[Required work] Reproduce the records word for word, apart from the images they contain.

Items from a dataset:
※ ※ ※

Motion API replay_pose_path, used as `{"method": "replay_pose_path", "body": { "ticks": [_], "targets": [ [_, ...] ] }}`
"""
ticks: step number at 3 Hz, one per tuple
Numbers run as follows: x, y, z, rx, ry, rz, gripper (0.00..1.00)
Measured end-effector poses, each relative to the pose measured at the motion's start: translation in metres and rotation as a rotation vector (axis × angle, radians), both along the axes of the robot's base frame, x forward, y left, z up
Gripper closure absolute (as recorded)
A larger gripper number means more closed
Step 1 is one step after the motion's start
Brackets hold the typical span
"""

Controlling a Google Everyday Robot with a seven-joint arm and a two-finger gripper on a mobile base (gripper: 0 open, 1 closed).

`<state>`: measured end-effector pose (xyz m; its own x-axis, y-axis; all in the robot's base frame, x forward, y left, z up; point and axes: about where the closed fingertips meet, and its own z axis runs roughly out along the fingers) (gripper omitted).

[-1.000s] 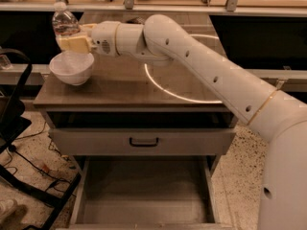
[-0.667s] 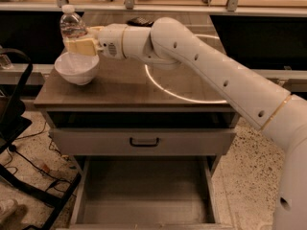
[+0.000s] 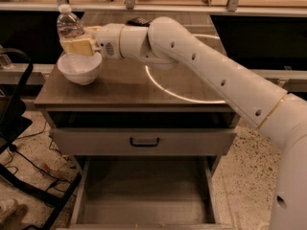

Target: Place water bottle into white bowl

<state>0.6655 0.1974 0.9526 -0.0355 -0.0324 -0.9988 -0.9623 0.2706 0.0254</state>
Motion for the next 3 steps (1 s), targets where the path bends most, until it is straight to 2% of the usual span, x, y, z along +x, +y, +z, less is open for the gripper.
{"method": "replay_pose_path", "body": {
  "ticks": [2, 3],
  "targets": [
    [-0.0025, 0.0049, 0.0005, 0.000, 0.000, 0.008, 0.12],
    [-0.0037, 0.0071, 0.0007, 0.001, 0.000, 0.012, 0.00]
  ]
}}
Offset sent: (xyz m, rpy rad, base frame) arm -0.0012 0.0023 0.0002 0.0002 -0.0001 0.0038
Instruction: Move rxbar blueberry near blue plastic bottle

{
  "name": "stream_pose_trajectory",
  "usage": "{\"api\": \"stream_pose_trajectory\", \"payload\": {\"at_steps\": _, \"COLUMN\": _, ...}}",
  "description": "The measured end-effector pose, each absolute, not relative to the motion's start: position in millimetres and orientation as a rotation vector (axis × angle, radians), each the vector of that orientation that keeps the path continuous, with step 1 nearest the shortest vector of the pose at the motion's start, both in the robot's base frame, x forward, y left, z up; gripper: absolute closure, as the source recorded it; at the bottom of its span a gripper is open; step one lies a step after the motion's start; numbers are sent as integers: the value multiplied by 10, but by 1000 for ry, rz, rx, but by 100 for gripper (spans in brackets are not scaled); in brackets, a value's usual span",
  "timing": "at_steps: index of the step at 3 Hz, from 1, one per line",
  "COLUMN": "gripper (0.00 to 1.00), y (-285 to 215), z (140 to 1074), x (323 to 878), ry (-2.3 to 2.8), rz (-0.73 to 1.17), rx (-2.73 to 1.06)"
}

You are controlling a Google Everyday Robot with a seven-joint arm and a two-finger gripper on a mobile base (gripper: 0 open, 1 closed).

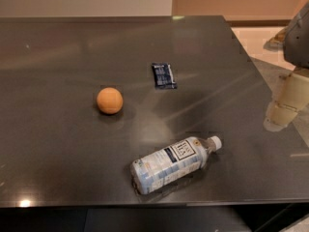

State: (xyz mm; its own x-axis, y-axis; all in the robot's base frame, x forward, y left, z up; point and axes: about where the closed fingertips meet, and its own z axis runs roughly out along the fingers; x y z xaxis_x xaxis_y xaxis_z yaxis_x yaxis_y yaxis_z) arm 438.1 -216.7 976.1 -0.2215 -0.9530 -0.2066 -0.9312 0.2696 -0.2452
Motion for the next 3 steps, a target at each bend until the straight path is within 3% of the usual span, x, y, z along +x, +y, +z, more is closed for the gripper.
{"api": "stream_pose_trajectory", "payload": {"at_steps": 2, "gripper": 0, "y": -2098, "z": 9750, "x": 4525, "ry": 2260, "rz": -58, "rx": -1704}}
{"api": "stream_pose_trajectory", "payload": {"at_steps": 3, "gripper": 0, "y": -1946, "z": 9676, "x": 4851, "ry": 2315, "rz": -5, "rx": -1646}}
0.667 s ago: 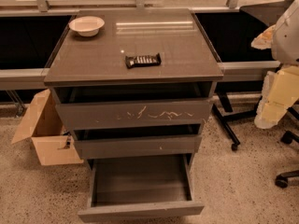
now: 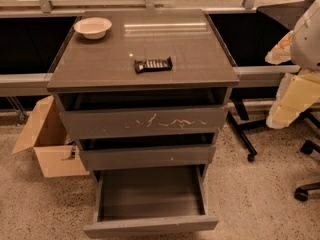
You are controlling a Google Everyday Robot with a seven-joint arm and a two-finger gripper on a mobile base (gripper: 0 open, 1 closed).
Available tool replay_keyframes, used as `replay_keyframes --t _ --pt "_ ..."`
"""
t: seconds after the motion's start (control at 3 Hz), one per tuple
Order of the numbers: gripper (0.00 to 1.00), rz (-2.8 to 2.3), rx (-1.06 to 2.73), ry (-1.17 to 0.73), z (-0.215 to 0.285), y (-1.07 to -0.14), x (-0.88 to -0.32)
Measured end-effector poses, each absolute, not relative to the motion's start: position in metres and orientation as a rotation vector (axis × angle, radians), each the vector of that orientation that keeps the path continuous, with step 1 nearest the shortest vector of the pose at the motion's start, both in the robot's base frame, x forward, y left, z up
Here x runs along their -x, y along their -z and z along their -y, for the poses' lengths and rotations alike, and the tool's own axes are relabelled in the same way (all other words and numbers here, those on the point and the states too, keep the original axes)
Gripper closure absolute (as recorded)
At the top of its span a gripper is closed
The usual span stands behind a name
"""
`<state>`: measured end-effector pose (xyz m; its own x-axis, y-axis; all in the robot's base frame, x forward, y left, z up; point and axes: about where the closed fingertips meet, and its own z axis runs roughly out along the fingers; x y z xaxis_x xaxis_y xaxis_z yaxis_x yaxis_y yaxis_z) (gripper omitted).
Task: Close bottom drawer
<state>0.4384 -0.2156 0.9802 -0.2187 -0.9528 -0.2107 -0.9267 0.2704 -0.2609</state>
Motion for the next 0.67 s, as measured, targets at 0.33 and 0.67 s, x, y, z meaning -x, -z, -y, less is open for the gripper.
replay_keyframes --t 0.33,0.67 --pt "0.0 -2.221 1.717 0.112 0.216 -0.98 -0.438" --pt "0.0 -2.193 1.751 0.08 0.217 -0.963 -0.44"
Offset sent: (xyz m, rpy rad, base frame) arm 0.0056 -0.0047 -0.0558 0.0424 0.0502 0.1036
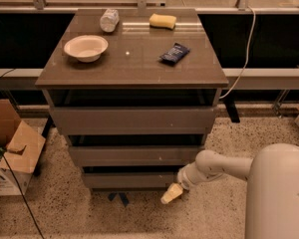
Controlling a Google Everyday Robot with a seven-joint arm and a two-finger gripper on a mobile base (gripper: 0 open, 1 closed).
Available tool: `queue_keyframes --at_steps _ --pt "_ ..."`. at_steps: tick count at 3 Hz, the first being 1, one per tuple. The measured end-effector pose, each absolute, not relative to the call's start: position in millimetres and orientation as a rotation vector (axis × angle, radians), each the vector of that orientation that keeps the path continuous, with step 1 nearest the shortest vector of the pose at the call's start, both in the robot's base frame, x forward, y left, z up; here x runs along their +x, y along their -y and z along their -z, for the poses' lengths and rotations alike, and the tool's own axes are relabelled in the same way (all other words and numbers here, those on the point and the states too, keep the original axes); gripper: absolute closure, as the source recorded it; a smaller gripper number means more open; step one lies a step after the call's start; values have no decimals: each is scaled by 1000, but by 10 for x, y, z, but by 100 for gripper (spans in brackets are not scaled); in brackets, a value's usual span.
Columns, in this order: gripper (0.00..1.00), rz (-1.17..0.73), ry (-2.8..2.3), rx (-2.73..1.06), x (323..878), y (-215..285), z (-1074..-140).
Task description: Open bottom drawer
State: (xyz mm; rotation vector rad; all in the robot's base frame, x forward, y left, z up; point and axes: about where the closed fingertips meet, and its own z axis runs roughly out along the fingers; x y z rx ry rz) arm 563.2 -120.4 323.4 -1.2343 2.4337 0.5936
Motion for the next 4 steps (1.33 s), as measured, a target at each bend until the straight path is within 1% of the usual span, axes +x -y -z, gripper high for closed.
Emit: queue_keyframes --at_steps 1,2,4 --pt "0 -630 -2426 -1221 5642 1187 -3041" --pt "0 -712 -2405 -1172 5647 1208 -2827" --pt "0 -811 -2336 -1083 5839 1213 -2575"
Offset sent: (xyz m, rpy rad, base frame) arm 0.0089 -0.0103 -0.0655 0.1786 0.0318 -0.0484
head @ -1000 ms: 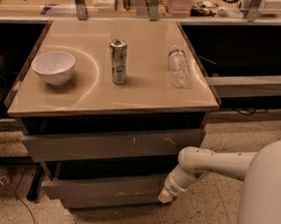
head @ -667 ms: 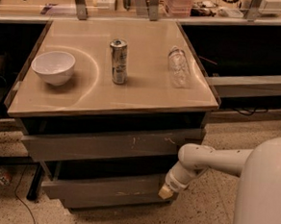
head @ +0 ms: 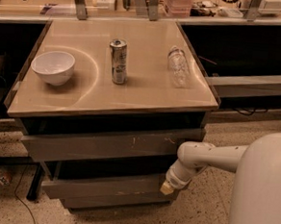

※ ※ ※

[Task result]
Motion API replay_pose_path, used as `{"method": "replay_pose_path", "body": { "ticks": [_], "targets": [ [_, ...] ] }}`
"""
ticks: step number at 3 Hz, one per tuple
Numbers run as follows: x, y, z, rx, ry, rz, gripper (0.00..1.00)
Measured end-effector poses, each relative to the pose measured at the motion's start: translation in metres and rotation as a rotation vector (axis × angle, radians), both along the axes of the robot's base frame, x forward, y left, z up
Gripper closure absolute (as recorded)
A larger gripper number means more closed
Step 1 is one step after the motion's start
Brackets hold the typical span
"""

Controlling a Google Everyday Robot with a seven-joint arm and a two-finger gripper on a mobile base (gripper: 0 open, 1 closed).

`<state>`: measured end-effector pose (xyz m; its own x-axis, y-axis; all in the robot's base frame, x forward, y left, z up; point and axes: about where the closed fingertips meet, and its own z axis runs roughly out along the fingers) (gripper omitted).

[-1.000s] 
[-0.667s] 
[+0.000s] 

Target: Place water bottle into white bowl

<state>0.6655 0.1974 0.9526 -0.0355 -0.0324 -0.9988 -0.9623 0.2706 0.0254</state>
Motion for the next 3 steps (1 s), targets where the path bends most, until it is straight to 2% of the usual span, x, y, z along +x, +y, +z, less is open for the gripper.
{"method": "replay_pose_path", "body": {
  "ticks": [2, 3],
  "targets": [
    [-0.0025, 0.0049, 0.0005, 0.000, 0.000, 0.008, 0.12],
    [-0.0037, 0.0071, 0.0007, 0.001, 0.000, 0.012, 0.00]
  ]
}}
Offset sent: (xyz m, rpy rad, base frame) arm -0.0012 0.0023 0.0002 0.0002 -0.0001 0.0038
Instruction: Move rxbar blueberry near blue plastic bottle

{
  "name": "stream_pose_trajectory",
  "usage": "{\"api\": \"stream_pose_trajectory\", \"payload\": {\"at_steps\": _, \"COLUMN\": _, ...}}",
  "description": "The measured end-effector pose, each absolute, not relative to the motion's start: position in millimetres and orientation as a rotation vector (axis × angle, radians), each the vector of that orientation that keeps the path continuous, with step 1 nearest the shortest vector of the pose at the motion's start, both in the robot's base frame, x forward, y left, z up; gripper: absolute closure, as the source recorded it; at the bottom of its span a gripper is open; step one lies a step after the motion's start; numbers are sent as integers: the value multiplied by 10, but by 1000 for ry, rz, rx, but by 100 for gripper (spans in brackets are not scaled); in brackets, a value's usual span",
  "timing": "at_steps: index of the step at 3 Hz, from 1, one per line",
  "COLUMN": "gripper (0.00 to 1.00), y (-285 to 215), z (140 to 1074), x (323 to 878), ry (-2.3 to 2.8), rz (-0.73 to 1.17), rx (-2.73 to 1.06)"
}

You are controlling a Google Everyday Robot with a seven-joint arm and a two-finger gripper on a mobile base (gripper: 0 open, 1 closed).


State: (xyz mm; its own x-axis, y-axis; all in the robot's base frame, x forward, y left, z up; point and axes: about where the closed fingertips meet, and its own z axis runs roughly out along the fingers; x y z xaxis_x xaxis_y xaxis_z yaxis_x yaxis_y yaxis_z) arm 438.1 -216.7 976.1 -0.2215 -0.9530 -0.2066 -0.9312 0.2696 -0.2452
Motion for the next 3 steps, a target at each bend until the straight path is within 3% of the usual span, x, y, z along +x, +y, +z, more is closed for the gripper.
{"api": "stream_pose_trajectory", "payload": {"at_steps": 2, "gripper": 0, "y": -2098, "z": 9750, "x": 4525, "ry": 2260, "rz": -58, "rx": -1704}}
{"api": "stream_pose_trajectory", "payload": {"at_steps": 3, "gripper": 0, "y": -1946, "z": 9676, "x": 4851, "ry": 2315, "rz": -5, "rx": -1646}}
0.667 s ago: 
now: 
You are controlling a Google Everyday Robot with a seven-joint arm and a two-finger gripper on a mobile base (gripper: 0 open, 1 closed).
Available tool replay_keyframes, used as `replay_keyframes --t _ --pt "_ ..."`
"""
t: seconds after the motion's start (control at 3 Hz), one per tuple
Order of the numbers: gripper (0.00 to 1.00), rz (-2.8 to 2.3), rx (-1.06 to 2.73), ry (-1.17 to 0.73), z (-0.215 to 0.285), y (-1.07 to -0.14), x (-0.88 to -0.32)
Measured end-effector poses, each absolute, not relative to the motion's start: position in metres and orientation as a rotation vector (axis × angle, radians), each the vector of that orientation that keeps the path continuous, with step 1 nearest the shortest vector of the pose at the motion's start, both in the robot's base frame, x forward, y left, z up
Here x runs along their -x, y along their -z and z along their -y, for the poses' lengths and rotations alike, and the tool's own axes are relabelled in the same way (all other words and numbers here, those on the point and the states too, keep the original axes)
Gripper closure absolute (as recorded)
At the top of its span a gripper is closed
The usual span stands behind a name
"""
`<state>`: measured end-effector pose (xyz m; its own x-axis, y-axis; all in the robot's base frame, x forward, y left, z up; point and axes: about where the closed fingertips meet, and its own z axis runs roughly out along the fingers; x y z xaxis_x xaxis_y xaxis_z yaxis_x yaxis_y yaxis_z) (gripper omitted).
Task: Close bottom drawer
<state>0.4384 -0.2156 0.9802 -0.2187 -0.9528 -0.2107 -0.9267 0.2704 -0.2609</state>
Motion for the next 0.67 s, as measured, targets at 0.33 and 0.67 s, x, y, z meaning -x, -z, -y, less is open for the gripper.
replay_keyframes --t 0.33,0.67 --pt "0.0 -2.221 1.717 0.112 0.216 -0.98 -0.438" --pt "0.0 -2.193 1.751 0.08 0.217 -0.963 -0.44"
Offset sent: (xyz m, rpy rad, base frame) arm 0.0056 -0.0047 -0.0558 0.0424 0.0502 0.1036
Controlling a Google Everyday Robot with a seven-joint arm and a two-finger gripper on a mobile base (gripper: 0 open, 1 closed).
Available tool: `queue_keyframes --at_steps _ --pt "_ ..."`. at_steps: tick count at 3 Hz, the first being 1, one per tuple. The measured end-effector pose, each absolute, not relative to the call's start: position in millimetres and orientation as a rotation vector (axis × angle, radians), each the vector of that orientation that keeps the path continuous, with step 1 nearest the shortest vector of the pose at the call's start, both in the robot's base frame, x forward, y left, z up; here x runs along their +x, y along their -y and z along their -z, for the poses' lengths and rotations alike, and the tool's own axes are relabelled in the same way (all other words and numbers here, those on the point and the states too, keep the original axes); gripper: absolute closure, as the source recorded it; a smaller gripper number means more open; step one lies a step after the call's start; values have no decimals: each is scaled by 1000, but by 10 for x, y, z, but by 100 for gripper (spans in brackets are not scaled); in brackets, a value's usual span.
Columns, in this order: gripper (0.00..1.00), rz (-1.17..0.73), ry (-2.8..2.3), rx (-2.73..1.06), x (323..878), y (-215..285), z (-1074..-140).
Task description: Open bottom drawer
State: (xyz mm; rotation vector rad; all in the robot's base frame, x forward, y left, z up; point and axes: about where the closed fingertips meet, and its own z axis runs roughly out along the fingers; x y z rx ry rz) arm 563.2 -120.4 323.4 -1.2343 2.4337 0.5936
Motion for the next 4 steps (1.33 s), as measured, a target at each bend until the straight path is within 1% of the usual span, axes +x -y -z, gripper high for closed.
Emit: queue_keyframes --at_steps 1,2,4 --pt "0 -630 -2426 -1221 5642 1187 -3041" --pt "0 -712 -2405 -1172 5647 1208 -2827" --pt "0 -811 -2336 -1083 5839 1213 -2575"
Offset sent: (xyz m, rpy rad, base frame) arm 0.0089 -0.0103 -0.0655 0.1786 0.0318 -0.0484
head @ -1000 ms: 
head @ -667 ms: 
head @ +0 ms: 

That brings the answer to completion.